We can now properly relate traces between multiple Node.js and .NET services, which communicate via HTTP when both utilize the same instrumentation key (ikey). As an example, in the following screens I’m investigating a failed request in an application with a Node.js API service which in turn invokes a .NET service. I drill in to one of these failures to find related events, where I find some events from the Node.js service and some from .NET. I’m quickly able to identify that an exception in the .NET service led to the failed Node.js API call!

03-transaction_trace_complete

Better App Map support

The correlation work described above also allows us to better represent your app’s topology in App Insights’ App Map. The same Node.js and .NET app mentioned above is represented in App Map as follows, with the Node.js API as “appinsights-node-02” and the .NET service as “api-11”. The error (“!”) icon in the api-11 node could serve as another entry point for the investigation described in the previous section.

04-appmap

We continue to experiment with details provided by App Map and would like your feedback on what’s needed to meet your needs.

Info from third-party modules

Next, we know how much value you derive from Node.js’s massive module ecosystem. To truly help you pinpoint problems you’ll often need insight into third-party modules too. For example, if a MongoDB call fails, it would help to know what message was sent to the Mongo service and what error was received.

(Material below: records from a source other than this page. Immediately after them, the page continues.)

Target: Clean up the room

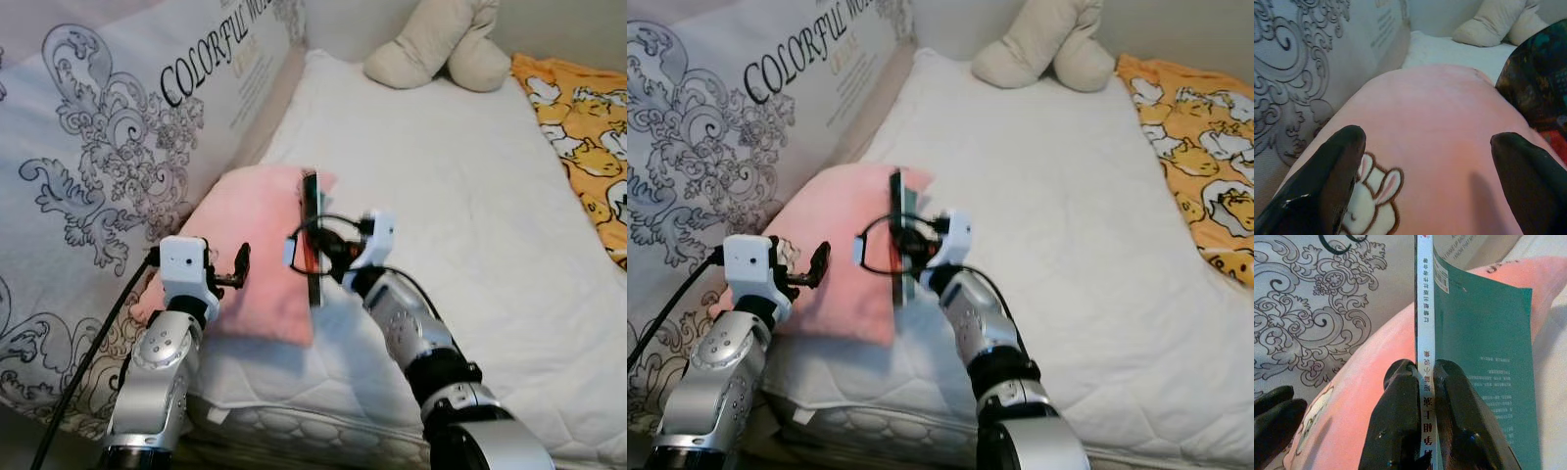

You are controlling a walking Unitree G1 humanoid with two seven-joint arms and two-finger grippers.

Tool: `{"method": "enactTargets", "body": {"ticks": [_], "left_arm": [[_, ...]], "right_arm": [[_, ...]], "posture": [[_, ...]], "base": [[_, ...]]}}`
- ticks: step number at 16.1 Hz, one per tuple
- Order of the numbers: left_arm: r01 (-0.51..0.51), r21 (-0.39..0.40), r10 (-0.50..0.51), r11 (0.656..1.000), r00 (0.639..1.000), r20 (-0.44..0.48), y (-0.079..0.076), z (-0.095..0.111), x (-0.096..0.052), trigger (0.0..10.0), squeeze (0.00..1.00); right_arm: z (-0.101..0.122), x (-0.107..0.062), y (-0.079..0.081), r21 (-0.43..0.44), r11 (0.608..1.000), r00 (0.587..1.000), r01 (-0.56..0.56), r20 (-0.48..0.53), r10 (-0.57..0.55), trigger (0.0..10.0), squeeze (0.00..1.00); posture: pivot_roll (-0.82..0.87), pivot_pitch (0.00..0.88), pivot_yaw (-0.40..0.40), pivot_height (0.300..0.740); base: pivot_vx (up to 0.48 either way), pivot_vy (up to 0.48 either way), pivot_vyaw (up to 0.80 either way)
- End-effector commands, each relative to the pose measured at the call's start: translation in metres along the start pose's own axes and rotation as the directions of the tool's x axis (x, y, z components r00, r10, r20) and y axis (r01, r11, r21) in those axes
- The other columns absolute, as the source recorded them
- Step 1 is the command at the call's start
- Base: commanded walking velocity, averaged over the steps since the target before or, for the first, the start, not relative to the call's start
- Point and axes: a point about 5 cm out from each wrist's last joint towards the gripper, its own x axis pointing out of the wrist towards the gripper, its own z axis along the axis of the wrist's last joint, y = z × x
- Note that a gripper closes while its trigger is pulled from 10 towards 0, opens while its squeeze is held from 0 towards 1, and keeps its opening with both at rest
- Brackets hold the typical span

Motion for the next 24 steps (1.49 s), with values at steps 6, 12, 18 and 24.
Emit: {"method": "enactTargets", "body": {"ticks": [6,12,18,24], "left_arm": [[0.033,-0.023,-0.033,0.999,0.999,0.007,-0.011,0.002,0.006,10.0,0.00],[0.082,-0.047,-0.083,0.995,0.996,-0.020,-0.026,-0.008,0.003,10.0,0.00],[0.099,-0.037,-0.099,0.994,0.995,-0.011,-0.028,-0.007,0.005,10.0,0.00],[0.112,0.015,-0.112,0.994,0.994,-0.006,-0.018,0.002,0.003,10.0,0.00]], "right_arm": [[0.003,-0.010,-0.011,-0.078,0.997,1.000,0.023,-0.010,-0.024,0.0,0.00],[0.044,-0.054,-0.019,-0.256,0.955,0.985,-0.150,-0.126,0.121,0.0,0.00],[0.089,-0.053,0.001,0.109,0.959,0.958,-0.261,0.154,0.243,0.0,0.00],[0.010,-0.077,-0.091,0.388,0.905,0.975,0.174,0.064,-0.215,0.0,0.00]], "posture": [[0.25,0.099,-0.024,0.740],[0.24,0.076,-0.033,0.740],[0.24,0.076,-0.011,0.740],[0.30,0.112,0.039,0.740]], "base": [[0.000,0.000,0.00],[0.000,0.000,0.00],[0.000,0.000,0.00],[0.000,0.000,0.00]]}}
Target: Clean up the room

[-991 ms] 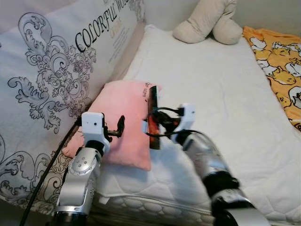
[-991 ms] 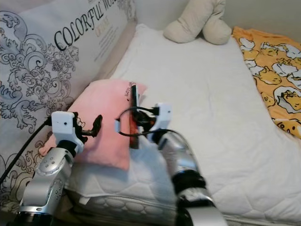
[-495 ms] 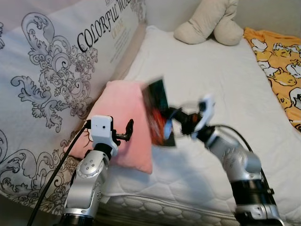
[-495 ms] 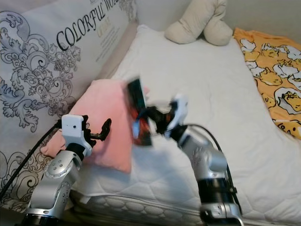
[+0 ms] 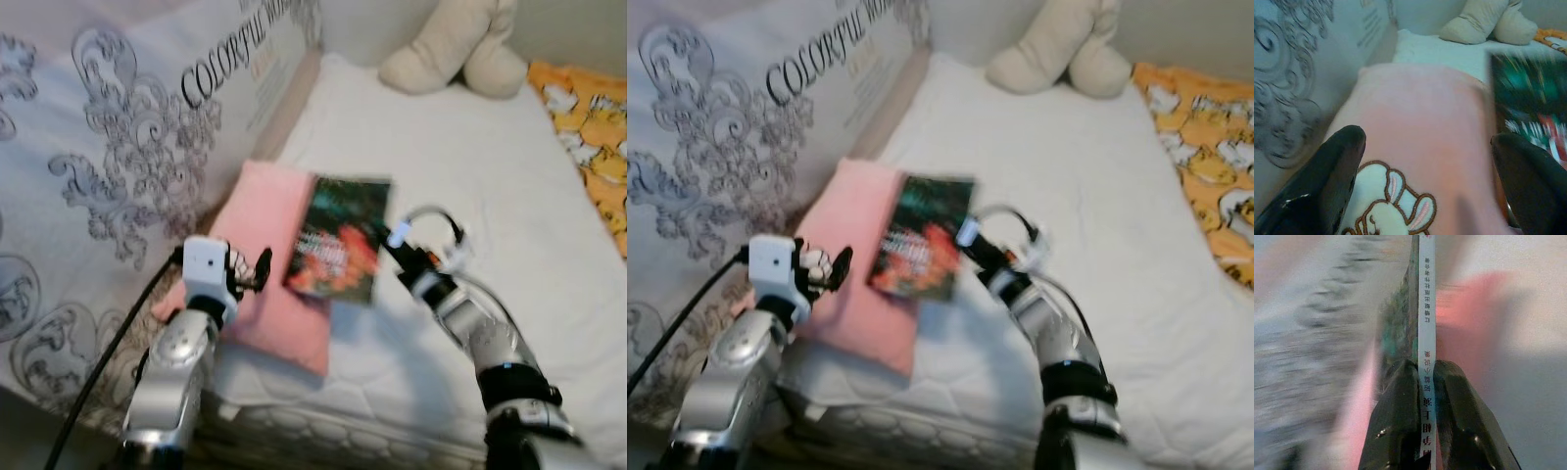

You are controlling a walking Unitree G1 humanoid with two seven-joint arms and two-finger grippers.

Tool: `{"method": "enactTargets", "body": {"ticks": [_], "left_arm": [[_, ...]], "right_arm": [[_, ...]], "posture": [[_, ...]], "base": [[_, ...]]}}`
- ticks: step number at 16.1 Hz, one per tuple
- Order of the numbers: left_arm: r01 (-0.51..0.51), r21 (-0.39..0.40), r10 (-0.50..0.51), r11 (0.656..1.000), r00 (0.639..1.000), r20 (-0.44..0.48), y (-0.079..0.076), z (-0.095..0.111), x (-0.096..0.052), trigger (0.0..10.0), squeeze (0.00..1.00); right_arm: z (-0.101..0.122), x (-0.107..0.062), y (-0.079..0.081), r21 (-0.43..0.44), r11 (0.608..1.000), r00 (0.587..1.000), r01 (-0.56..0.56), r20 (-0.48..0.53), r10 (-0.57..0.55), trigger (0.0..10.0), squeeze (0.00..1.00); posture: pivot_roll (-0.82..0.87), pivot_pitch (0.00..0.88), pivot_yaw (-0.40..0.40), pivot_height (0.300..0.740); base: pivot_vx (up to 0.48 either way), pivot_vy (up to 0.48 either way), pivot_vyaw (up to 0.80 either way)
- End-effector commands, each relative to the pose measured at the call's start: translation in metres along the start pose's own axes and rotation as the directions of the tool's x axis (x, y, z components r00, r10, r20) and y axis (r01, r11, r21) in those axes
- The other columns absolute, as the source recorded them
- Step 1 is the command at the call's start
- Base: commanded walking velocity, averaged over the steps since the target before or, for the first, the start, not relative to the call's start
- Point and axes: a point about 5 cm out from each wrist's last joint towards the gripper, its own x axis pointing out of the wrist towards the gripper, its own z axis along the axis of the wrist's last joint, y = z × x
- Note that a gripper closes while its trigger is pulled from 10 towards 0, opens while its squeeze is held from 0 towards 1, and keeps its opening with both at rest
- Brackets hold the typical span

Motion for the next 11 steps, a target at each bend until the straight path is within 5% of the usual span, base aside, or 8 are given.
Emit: {"method": "enactTargets", "body": {"ticks": [1,2,6,11], "left_arm": [[0.024,0.018,-0.024,1.000,1.000,0.005,-0.001,0.004,-0.001,10.0,0.00],[0.050,0.042,-0.051,0.998,0.998,0.023,-0.003,0.010,-0.001,10.0,0.00],[0.053,0.033,-0.054,0.998,0.998,0.024,-0.006,0.010,0.000,10.0,0.00],[0.073,0.002,-0.073,0.997,0.997,0.020,-0.017,0.009,0.003,10.0,0.00]], "right_arm": [[-0.012,-0.006,-0.013,0.006,0.996,0.996,0.084,-0.013,-0.084,0.0,0.00],[-0.015,-0.014,-0.027,-0.020,0.984,0.984,0.178,-0.006,-0.178,0.0,0.00],[-0.003,-0.025,-0.042,-0.120,0.958,0.965,0.261,-0.002,-0.263,0.0,0.00],[0.002,-0.038,-0.058,-0.368,0.858,0.912,0.358,-0.062,-0.407,0.0,0.00]], "posture": [[0.31,0.113,0.039,0.740],[0.33,0.118,0.047,0.740],[0.30,0.112,0.047,0.740],[0.28,0.110,0.040,0.740]], "base": [[0.000,0.000,0.00],[0.000,0.000,0.00],[0.000,0.000,0.00],[0.000,0.000,0.00]]}}
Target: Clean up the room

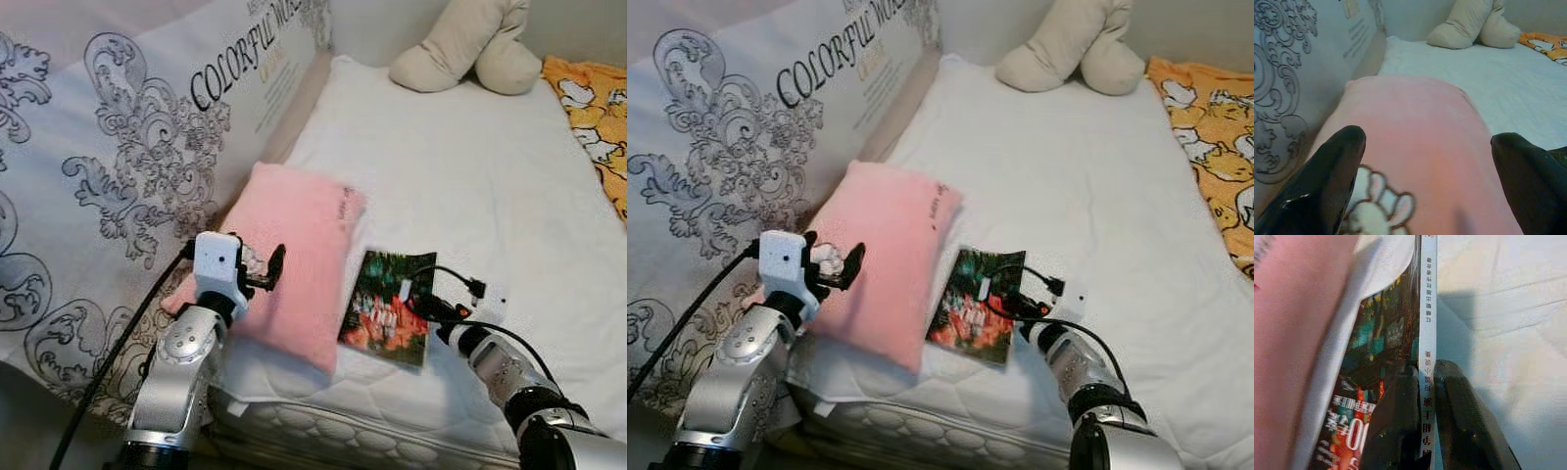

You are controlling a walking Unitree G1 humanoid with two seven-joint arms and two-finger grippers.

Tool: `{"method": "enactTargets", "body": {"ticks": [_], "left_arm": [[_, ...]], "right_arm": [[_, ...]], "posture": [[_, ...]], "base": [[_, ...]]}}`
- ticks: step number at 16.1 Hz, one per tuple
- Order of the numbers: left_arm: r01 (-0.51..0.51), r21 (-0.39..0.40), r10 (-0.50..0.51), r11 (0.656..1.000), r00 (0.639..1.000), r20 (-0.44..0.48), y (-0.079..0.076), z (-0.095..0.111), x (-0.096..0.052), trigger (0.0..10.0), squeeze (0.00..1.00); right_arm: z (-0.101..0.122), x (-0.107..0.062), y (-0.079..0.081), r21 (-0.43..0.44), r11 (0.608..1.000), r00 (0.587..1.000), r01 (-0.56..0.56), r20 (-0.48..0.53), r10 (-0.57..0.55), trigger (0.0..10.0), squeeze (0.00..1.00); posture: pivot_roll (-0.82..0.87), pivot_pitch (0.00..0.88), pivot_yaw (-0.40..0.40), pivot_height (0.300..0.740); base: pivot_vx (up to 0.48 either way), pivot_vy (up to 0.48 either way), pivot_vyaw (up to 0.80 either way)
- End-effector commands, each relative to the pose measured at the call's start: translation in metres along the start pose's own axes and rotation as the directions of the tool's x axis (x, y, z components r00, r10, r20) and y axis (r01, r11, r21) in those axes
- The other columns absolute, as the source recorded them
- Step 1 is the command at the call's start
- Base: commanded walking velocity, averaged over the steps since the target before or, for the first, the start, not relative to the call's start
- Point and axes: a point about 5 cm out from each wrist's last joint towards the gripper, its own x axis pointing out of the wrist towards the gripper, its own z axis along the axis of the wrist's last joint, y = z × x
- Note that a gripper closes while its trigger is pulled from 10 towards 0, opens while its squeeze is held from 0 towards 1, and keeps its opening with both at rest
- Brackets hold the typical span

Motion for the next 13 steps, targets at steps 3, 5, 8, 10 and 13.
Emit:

App Insights provides a user API you can use to trace this activity yourself, but with this release we begin collecting this information for you automatically for MongoDB, MySQL, and Redis, as well as the Bunyan logging framework and console APIs. So now more detail about that failed database call is automatically available to you.

For example, you may have noticed in an earlier example that a Node.js API call which led to a MongoDB call actually listed *2* calls to Mongo. Drilling in helped me determine that both find and getMore commands were sent, as shown in the following screenshot.

05-transaction_trace_mongodb-03

Since maintaining module patches for third-party modules is hard to do consistently and reliably, we’ve published these patches and the mechanism we use to utilize them as the open source node-diagnostic-channel project on GitHub. We’re working on sharing this project with Project Glimpse and would love feedback from other tool providers and module authors on how we can collaborate.

Sampling

Last but not least, this release also includes support for percentage-based sampling so you can reduce the amount of data sent to your App Insights resource and thereby reduce costs. Don’t worry, our sampling algorithm is sensitive to the correlation work described above, so even if you’ve enabled sampling we’ll still send all related events from a sampled request.

To enable sampling, specify a percentage before starting the client as follows:

const appInsights = require("applicationinsights");
appInsights.client.config.samplingPercentage = 33;
appInsights.start();

Conclusion

For all the details on these and other updates, see the changelogs for v0.20.0, v0.20.1, and v0.21.0.

Our goal is to help you quickly discover and diagnose performance and functional issues in your Node.js services and applications. We’d love your feedback here and in GitHub on how we’re doing and what’s most important to you. Thanks!